Daniele voltava de uma viagem ao Japão, onde passou três meses visitando o pai junto com a avó. O retorno ao Brasil previa apenas uma escala de 18 horas em Doha, capital do Catar. No entanto, durante a espera no aeroporto, os voos começaram a ser cancelados.
Segundo ela, a movimentação no terminal chamou a atenção antes mesmo de receber as notificações oficiais da companhia aérea.
As mensagens que informavam o cancelamento dos voos chegaram inicialmente em árabe, o que dificultou a compreensão imediata da situação. Pouco depois, Daniele descobriu que o motivo era o agravamento do conflito no Oriente Médio.

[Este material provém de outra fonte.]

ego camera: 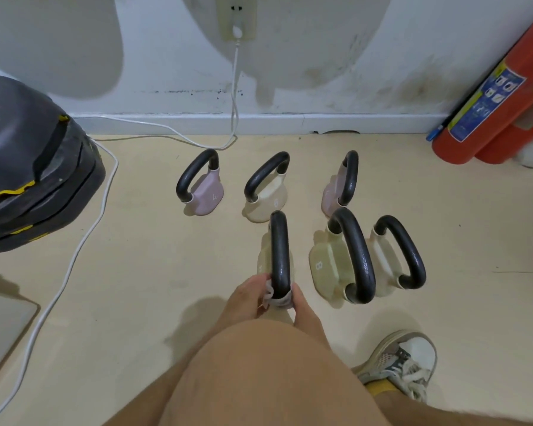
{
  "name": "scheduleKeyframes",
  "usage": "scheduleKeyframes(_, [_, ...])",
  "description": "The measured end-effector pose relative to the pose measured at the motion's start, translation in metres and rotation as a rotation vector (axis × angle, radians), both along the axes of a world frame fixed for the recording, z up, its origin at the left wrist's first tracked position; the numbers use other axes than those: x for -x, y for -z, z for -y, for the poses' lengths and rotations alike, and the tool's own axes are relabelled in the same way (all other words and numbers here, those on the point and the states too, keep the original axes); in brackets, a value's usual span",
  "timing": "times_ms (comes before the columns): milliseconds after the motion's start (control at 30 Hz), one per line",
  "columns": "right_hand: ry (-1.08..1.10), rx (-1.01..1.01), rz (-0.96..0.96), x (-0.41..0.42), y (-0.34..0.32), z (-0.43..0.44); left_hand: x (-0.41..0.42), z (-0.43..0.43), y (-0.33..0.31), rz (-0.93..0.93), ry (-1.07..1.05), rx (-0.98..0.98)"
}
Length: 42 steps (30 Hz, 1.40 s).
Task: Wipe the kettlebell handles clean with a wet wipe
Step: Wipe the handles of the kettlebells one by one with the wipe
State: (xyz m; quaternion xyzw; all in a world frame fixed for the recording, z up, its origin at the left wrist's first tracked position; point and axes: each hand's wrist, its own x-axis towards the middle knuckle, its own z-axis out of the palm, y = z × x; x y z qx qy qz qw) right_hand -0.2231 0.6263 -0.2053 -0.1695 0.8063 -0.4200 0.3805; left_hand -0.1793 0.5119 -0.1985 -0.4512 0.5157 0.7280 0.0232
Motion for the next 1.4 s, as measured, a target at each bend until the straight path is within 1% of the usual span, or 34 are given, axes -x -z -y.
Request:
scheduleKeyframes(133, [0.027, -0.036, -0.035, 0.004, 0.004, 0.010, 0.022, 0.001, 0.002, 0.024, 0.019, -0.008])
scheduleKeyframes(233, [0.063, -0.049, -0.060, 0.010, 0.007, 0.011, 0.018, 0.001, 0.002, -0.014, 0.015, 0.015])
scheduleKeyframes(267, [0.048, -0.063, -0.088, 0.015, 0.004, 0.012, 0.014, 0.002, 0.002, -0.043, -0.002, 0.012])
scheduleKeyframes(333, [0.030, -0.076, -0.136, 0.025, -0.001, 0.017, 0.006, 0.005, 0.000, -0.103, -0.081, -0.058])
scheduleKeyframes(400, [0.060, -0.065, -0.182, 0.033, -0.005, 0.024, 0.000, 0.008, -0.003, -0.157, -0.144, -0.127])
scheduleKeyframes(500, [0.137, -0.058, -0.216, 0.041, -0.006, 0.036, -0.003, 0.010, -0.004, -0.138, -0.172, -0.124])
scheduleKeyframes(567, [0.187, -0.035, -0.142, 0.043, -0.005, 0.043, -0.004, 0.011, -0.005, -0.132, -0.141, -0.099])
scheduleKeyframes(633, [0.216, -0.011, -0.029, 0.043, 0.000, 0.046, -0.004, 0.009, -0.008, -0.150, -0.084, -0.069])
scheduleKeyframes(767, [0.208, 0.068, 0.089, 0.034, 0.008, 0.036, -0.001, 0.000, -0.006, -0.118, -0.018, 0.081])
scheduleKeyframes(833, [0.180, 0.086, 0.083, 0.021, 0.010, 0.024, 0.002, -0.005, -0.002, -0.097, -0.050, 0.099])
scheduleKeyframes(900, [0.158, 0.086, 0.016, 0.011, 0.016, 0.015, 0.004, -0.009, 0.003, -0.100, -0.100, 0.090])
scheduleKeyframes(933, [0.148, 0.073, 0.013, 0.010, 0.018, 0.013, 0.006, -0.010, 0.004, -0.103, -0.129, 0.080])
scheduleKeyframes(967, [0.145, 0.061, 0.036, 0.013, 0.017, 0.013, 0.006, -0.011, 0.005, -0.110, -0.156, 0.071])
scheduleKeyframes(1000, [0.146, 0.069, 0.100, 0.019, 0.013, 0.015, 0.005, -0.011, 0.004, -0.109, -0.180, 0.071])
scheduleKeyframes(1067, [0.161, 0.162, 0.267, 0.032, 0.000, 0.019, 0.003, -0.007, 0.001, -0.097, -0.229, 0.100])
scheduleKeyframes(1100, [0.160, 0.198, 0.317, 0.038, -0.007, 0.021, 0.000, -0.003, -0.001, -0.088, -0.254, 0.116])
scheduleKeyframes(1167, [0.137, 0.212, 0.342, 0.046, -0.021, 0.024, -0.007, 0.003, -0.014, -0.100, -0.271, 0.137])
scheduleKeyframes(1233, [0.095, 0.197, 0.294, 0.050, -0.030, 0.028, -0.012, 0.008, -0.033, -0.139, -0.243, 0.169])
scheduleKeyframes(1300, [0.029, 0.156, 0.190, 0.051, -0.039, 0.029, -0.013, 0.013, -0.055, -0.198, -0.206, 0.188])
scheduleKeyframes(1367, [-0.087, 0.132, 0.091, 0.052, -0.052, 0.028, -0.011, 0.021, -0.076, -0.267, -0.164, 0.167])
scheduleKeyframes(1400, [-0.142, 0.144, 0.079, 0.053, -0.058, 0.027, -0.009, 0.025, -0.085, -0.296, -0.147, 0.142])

A principal preocupação da brasileira é com a saúde da avó, que é idosa e tem diabetes. De acordo com Daniele, o estresse da situação tem provocado aumento nos níveis de glicose, mesmo com o uso regular da medicação e da insulina.
Ela relata que conseguiu comprar insulina por meio de um aplicativo de entregas, mas afirma que não recebeu esse tipo de suporte por meio da embaixada brasileira.
Daniele também conta que outros brasileiros estão na mesma situação no Catar e que muitos enfrentam dificuldades para obter informações sobre quando poderão voltar ao país.
A expectativa pelo retorno tem sido marcada por momentos de esperança e frustração. Segundo ela, em alguns dias parece haver perspectiva de retomada das viagens, mas a tensão volta quando novos bombardeios são ouvidos na região.
O Ministério das Relações Exteriores informou que acompanha a situação de brasileiros no Oriente Médio desde o início da crise e presta assistência consular por meio das embaixadas na região.
O Itamaraty também informou que mantém contato com autoridades locais, outras representações diplomáticas e comunidades brasileiras para monitorar a segurança dos cidadãos.
Entre as medidas avaliadas pelo governo brasileiro estão a retomada da rota aérea entre Doha e São Paulo e a possibilidade de transporte terrestre seguro até o aeroporto de Riade, na Arábia Saudita, onde o espaço aéreo já foi reaberto.